• WHAT NEEDS TO BE DONE
Without leaving out a single line, restate the entries below exactly.
*** Opening SOURCE MATERIAL ***
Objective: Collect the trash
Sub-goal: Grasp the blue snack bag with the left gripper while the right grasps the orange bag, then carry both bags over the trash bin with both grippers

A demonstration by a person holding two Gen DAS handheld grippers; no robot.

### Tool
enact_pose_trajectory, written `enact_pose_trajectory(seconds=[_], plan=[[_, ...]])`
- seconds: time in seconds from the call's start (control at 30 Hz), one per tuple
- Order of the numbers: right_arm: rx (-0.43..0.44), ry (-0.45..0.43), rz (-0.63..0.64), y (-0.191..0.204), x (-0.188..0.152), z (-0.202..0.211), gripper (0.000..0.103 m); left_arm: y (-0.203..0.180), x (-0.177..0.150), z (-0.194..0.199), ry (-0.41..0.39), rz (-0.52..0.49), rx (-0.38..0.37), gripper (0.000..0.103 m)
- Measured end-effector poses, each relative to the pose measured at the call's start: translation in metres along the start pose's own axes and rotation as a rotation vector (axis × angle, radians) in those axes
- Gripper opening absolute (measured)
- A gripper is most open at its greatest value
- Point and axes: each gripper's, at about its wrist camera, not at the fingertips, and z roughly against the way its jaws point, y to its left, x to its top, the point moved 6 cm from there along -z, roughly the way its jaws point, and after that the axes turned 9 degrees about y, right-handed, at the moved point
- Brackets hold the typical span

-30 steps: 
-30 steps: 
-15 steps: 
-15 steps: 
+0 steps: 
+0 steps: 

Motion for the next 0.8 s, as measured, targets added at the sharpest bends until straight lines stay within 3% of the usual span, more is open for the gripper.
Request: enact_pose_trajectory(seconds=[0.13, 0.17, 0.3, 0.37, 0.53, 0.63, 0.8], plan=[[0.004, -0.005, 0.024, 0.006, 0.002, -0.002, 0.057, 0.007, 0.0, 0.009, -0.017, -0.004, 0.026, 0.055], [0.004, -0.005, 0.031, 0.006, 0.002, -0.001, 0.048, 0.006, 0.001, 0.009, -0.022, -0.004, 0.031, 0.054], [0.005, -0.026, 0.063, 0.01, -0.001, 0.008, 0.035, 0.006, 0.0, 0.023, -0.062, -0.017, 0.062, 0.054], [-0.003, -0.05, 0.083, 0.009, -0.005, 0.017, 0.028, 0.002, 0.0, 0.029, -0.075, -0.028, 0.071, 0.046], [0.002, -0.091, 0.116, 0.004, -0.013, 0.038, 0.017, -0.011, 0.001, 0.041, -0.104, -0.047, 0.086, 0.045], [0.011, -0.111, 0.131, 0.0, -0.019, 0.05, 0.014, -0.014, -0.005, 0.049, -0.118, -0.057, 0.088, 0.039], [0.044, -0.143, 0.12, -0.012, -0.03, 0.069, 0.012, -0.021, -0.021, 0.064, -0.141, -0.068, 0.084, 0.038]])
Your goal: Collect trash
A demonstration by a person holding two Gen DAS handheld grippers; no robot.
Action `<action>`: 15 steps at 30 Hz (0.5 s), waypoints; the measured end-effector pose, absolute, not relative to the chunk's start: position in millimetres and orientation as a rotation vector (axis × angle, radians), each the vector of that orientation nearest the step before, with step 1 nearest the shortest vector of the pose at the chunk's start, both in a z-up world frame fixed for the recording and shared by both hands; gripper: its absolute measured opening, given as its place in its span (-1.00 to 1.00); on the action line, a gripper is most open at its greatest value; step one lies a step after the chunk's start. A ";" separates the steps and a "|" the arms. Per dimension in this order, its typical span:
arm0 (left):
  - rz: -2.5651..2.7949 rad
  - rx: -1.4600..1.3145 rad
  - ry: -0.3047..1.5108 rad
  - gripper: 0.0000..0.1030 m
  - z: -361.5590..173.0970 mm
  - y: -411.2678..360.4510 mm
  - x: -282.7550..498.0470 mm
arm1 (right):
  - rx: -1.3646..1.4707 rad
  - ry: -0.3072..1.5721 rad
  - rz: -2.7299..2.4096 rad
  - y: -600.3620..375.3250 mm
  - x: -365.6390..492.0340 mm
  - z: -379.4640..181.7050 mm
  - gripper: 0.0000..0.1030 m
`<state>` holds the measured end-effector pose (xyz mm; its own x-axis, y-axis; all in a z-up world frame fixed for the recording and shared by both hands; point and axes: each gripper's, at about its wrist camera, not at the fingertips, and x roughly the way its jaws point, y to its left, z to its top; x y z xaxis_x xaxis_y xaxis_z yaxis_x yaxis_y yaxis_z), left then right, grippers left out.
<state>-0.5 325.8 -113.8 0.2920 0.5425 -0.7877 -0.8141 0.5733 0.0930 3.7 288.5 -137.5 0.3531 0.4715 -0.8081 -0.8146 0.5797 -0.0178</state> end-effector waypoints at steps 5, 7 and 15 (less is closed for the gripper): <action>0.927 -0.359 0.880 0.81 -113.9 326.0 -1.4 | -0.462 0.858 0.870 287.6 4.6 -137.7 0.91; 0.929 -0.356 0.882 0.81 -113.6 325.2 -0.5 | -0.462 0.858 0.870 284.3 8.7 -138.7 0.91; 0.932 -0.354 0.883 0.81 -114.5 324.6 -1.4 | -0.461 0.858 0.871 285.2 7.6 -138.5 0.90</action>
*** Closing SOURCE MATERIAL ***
• REPLY
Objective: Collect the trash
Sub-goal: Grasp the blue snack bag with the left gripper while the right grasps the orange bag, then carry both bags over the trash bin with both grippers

A demonstration by a person holding two Gen DAS handheld grippers; no robot.

### Tool
enact_pose_trajectory, written `enact_pose_trajectory(seconds=[_], plan=[[_, ...]])`
- seconds: time in seconds from the call's start (control at 30 Hz), one per tuple
- Order of the numbers: right_arm: rx (-0.43..0.44), ry (-0.45..0.43), rz (-0.63..0.64), y (-0.191..0.204), x (-0.188..0.152), z (-0.202..0.211), gripper (0.000..0.103 m); left_arm: y (-0.203..0.180), x (-0.177..0.150), z (-0.194..0.199), ry (-0.41..0.39), rz (-0.52..0.49), rx (-0.38..0.37), gripper (0.000..0.103 m)
- Measured end-effector poses, each relative to the pose measured at the call's start: translation in metres along the start pose's own axes and rotation as a rotation vector (axis × angle, radians) in those axes
- Gripper opening absolute (measured)
- A gripper is most open at its greatest value
- Point and axes: each gripper's, at about its wrist camera, not at the fingertips, and z roughly against the way its jaws point, y to its left, x to its top, the point moved 6 cm from there along -z, roughly the way its jaws point, and after that the axes turned 9 degrees about y, right-handed, at the moved point
- Brackets hold the typical span

-30 steps: 
-30 steps: 
-15 steps: 
-15 steps: 
+0 steps: 
+0 steps: 

Motion for the next 0.8 s, as measured, targets added at the sharpest bends until straight lines stay within 3% of the usual span, more is open for the gripper.
Request: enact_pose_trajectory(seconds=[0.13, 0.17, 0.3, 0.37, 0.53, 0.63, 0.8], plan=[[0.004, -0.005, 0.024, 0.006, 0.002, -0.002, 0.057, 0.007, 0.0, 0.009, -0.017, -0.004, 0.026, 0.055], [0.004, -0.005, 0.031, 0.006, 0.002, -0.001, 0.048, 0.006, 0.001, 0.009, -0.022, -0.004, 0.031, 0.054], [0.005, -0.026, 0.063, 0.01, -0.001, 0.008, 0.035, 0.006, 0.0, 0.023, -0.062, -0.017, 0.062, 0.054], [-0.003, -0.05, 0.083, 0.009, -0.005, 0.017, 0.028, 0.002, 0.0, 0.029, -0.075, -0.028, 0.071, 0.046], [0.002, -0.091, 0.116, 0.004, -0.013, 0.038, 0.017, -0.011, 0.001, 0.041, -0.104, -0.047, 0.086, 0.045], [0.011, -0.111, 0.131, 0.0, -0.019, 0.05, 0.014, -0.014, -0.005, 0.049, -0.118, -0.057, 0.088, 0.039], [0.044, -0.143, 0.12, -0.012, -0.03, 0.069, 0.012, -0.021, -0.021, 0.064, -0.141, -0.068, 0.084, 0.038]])
Your goal: Collect trash
A demonstration by a person holding two Gen DAS handheld grippers; no robot.
Action `<action>`: 15 steps at 30 Hz (0.5 s), waypoints; the measured end-effector pose, absolute, not relative to the chunk's start: position in millimetres and orientation as a rotation vector (axis × angle, radians), each the vector of that orientation nearest the step before, with step 1 nearest the shortest vector of the pose at the chunk's start, both in a z-up world frame fixed for the recording and shared by both hands; gripper: its absolute measured opening, given as its place in its span (-1.00 to 1.00); on the action line, a gripper is most open at its greatest value; step one lies a step after the chunk's start. A ";" separates the steps and a "|" the arms. Per dimension in this order, its typical span:
arm0 (left):
  - rz: -2.5651..2.7949 rad
  - rx: -1.4600..1.3145 rad
  - ry: -0.3047..1.5108 rad
  - gripper: 0.0000..0.1030 m
  - z: -361.5590..173.0970 mm
  - y: -411.2678..360.4510 mm
  - x: -282.7550..498.0470 mm
arm1 (right):
  - rx: -1.3646..1.4707 rad
  - ry: -0.3072..1.5721 rad
  - rz: -2.7299..2.4096 rad
  - y: -600.3620..375.3250 mm
  - x: -365.6390..492.0340 mm
  - z: -379.4640..181.7050 mm
  - gripper: 0.0000..0.1030 m
`<state>` holds the measured end-effector pose (xyz mm; its own x-axis, y-axis; all in a z-up world frame fixed for the recording and shared by both hands; point and axes: each gripper's, at about its wrist camera, not at the fingertips, and x roughly the way its jaws point, y to its left, z to its top; x y z xaxis_x xaxis_y xaxis_z yaxis_x yaxis_y yaxis_z), left then right, grippers left out.
<state>-0.5 325.8 -113.8 0.2920 0.5425 -0.7877 -0.8141 0.5733 0.0930 3.7 288.5 -137.5 0.3531 0.4715 -0.8081 -0.8146 0.5797 -0.0178</state> end-effector waypoints at steps 5, 7 and 15 (less is closed for the gripper): <action>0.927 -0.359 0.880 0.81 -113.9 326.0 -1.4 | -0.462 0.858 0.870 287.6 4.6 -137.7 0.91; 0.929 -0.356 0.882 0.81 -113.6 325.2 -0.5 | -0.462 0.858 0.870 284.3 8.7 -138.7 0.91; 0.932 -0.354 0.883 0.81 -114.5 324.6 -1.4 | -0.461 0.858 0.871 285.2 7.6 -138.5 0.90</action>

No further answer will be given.